Basic idea
ComfyUI is a node-based visual interface for building image and video generation workflows using diffusion models. Instead of a single text box, you connect processing nodes — model loaders, text encoders, samplers, decoders — into a graph that gives full control over every generation step.
- Node-based workflows let you build, modify, and share complex generation pipelines visually.
- Multi-model support covers the latest architectures: FLUX for images, Wan 2.1 and HunyuanVideo for video, and NVIDIA Cosmos for world generation.

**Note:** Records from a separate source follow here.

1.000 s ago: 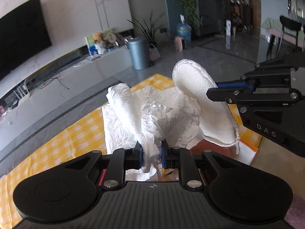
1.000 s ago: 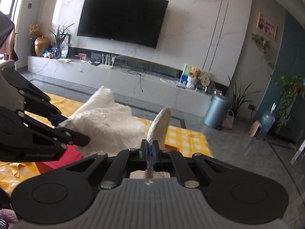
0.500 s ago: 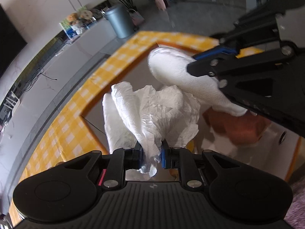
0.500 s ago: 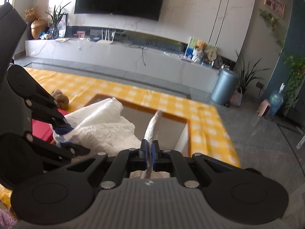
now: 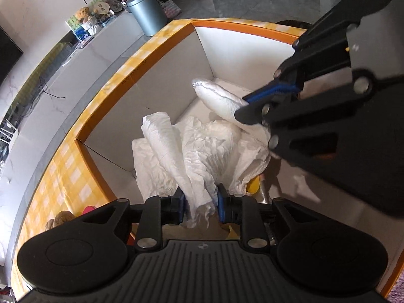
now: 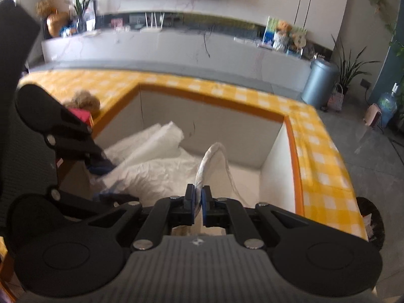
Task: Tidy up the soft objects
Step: 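Open both tools to drop the white cloth and beige pad into the box, then withdraw both tools from the orange box back over the table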
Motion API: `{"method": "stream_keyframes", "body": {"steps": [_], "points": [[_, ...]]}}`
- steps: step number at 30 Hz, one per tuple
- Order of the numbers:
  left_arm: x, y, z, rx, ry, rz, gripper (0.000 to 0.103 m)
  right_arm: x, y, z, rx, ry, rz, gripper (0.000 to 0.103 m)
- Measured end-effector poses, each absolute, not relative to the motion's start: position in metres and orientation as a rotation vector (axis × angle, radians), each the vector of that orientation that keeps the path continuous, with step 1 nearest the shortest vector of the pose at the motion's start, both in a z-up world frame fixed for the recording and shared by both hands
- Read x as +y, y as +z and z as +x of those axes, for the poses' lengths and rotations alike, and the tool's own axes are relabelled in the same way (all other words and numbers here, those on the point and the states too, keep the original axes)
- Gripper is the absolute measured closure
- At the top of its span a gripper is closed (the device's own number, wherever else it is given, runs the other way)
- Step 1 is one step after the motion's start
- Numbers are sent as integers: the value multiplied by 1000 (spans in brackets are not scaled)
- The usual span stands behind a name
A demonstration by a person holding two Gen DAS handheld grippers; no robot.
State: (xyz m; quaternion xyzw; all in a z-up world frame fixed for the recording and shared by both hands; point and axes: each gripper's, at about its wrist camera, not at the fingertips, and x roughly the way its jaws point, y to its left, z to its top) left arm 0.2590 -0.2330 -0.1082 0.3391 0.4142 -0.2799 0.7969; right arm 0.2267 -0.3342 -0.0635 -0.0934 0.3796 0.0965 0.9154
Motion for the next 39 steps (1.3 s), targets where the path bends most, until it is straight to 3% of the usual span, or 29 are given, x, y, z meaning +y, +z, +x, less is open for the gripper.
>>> {"method": "stream_keyframes", "body": {"steps": [1,4,6,8,11,17,23,39], "points": [[-233,-107,260,893,-599,721,71,-333,-64,227,787,200,-198,99],[-230,-103,262,894,-594,715,52,-333,-64,227,803,202,-195,94],[-229,-101,261,875,-592,709,39,-335,-64,229,824,197,-184,84],[-226,-96,255,853,-598,710,35,-338,-65,229,847,183,-158,68],[-224,-88,245,828,-608,731,33,-340,-60,226,872,159,-121,63],[-219,-64,229,774,-605,749,29,-342,-35,212,845,127,-116,32],[-199,-34,212,740,-598,662,28,-335,-2,188,793,97,-134,22],[-72,17,128,614,-427,221,28,-302,25,79,544,-56,86,13]]}}
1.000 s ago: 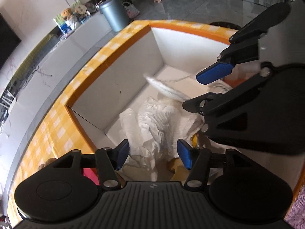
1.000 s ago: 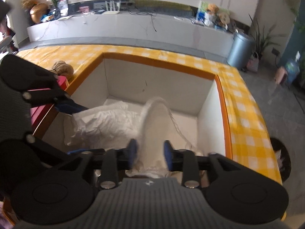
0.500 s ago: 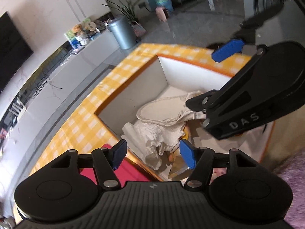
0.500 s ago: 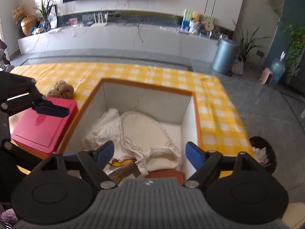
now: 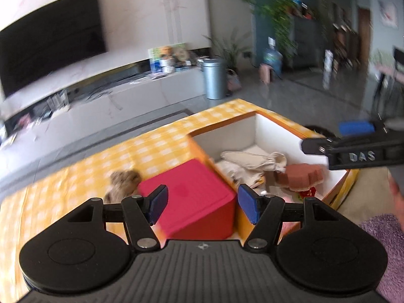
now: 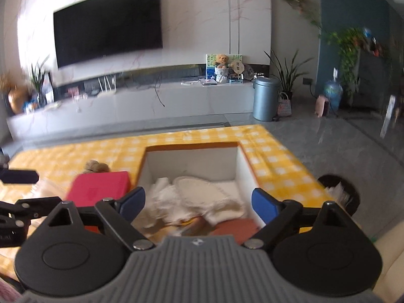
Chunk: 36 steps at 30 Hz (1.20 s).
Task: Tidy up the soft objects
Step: 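Withdraw both tools from the orange box back over the table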
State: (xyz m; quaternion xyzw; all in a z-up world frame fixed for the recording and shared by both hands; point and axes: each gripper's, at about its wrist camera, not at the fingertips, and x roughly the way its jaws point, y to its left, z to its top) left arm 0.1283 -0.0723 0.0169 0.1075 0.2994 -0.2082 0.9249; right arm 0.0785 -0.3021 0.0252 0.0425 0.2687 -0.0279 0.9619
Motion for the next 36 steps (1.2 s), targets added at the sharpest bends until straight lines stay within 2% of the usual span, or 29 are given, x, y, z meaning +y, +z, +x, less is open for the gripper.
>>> {"method": "stream_keyframes", "body": {"steps": [8,15,36], "points": [[-3,10,87,612,-272,66,28,-251,5,35,507,-37,146,11],[49,-9,61,671,-173,-71,28,-208,-19,12,562,13,110,11],[121,-45,53,787,-173,-108,31,-101,-54,25,673,225,-81,12]]}}
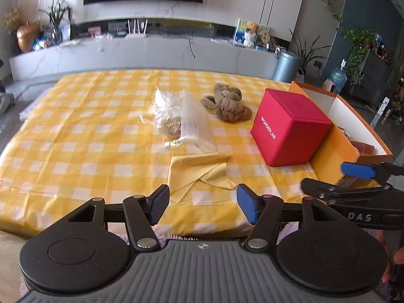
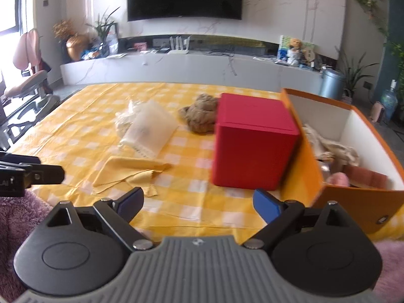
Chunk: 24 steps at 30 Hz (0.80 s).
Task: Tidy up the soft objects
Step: 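Withdraw both tools from the orange box back over the table, then lower the left tool onto the yellow cloth and close on its edge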
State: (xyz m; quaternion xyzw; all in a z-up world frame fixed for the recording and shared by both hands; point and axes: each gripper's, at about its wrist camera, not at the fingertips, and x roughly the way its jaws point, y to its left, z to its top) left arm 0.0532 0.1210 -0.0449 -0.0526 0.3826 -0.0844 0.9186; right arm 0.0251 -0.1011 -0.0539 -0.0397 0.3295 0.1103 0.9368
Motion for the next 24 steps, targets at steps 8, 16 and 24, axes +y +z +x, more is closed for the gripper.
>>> {"method": "stream_keyframes", "body": {"steps": [8,16,24], "points": [[127,-53,91,856,-258,1,31,-75,-68,57,741,284,-117,36],[118,-64,138,895,-375,180,28,-44,-87,104,776,383,-179,56],[103,-95,174,965,-513,381,21,-32,-110,133,811,429,-229,56]]}}
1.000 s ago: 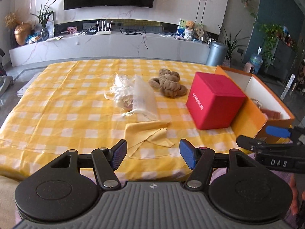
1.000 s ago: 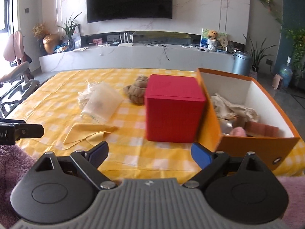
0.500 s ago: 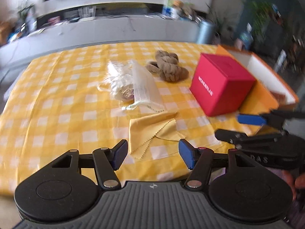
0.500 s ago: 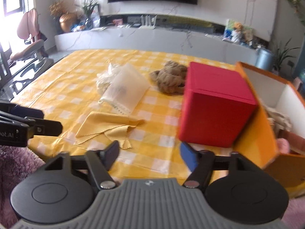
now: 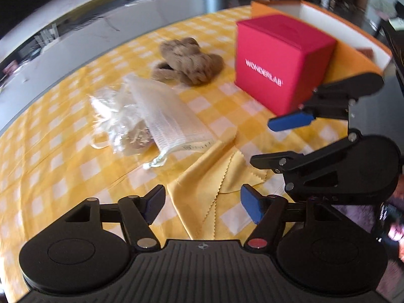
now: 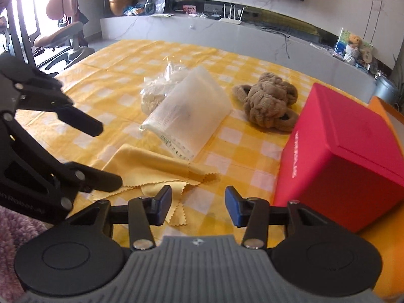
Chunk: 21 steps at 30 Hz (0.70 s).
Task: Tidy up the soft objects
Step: 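Lower the left tool onto the yellow cloth and close on its edge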
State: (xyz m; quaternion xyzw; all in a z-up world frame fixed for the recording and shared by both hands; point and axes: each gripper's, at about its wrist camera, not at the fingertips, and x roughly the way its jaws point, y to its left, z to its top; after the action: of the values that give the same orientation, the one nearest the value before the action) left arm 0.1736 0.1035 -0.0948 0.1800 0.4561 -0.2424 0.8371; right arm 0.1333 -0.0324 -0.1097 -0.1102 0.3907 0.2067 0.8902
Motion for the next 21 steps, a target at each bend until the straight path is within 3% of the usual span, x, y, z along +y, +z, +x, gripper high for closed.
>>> {"method": "stream_keyframes", "body": {"steps": [10,21], "points": [[92,-122,189,999,-603,501,20,-30,-131,149,846,466,-202,56],[95,-137,195,1046,-659,401,25,-36,-139,153,872,476,-171,56]]}}
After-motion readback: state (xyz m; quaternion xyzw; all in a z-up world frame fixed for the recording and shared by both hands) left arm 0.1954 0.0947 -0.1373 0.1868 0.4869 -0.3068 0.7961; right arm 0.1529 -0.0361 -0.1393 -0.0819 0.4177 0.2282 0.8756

- Full precision on GB300 — with 252 GB of HBM3e, you can run 12–17B image models and 13–14B video models at bf16 with no quantization or offloading, which is impossible on consumer hardware.
What you'll accomplish
Deploy ComfyUI on DGX Station and run image and video generation workflows using six state-of-the-art models:
- FLUX.1 [dev] (12B) — high-quality text-to-image generation
- HiDream-I1 Full (17B) — the largest open image model, with four text encoders including Llama-3.1-8B
- Wan 2.1 T2V/I2V 14B — text-to-video and image-to-video at 720p
- HunyuanVideo (13B) — 1080p video generation leveraging the full GB300 memory (~100–120 GB VRAM)
- NVIDIA Cosmos-Predict2 (14B) — NVIDIA's world foundation model for video-to-world generation
You will also learn advanced techniques including ControlNet-guided generation and combined image-to-video pipelines.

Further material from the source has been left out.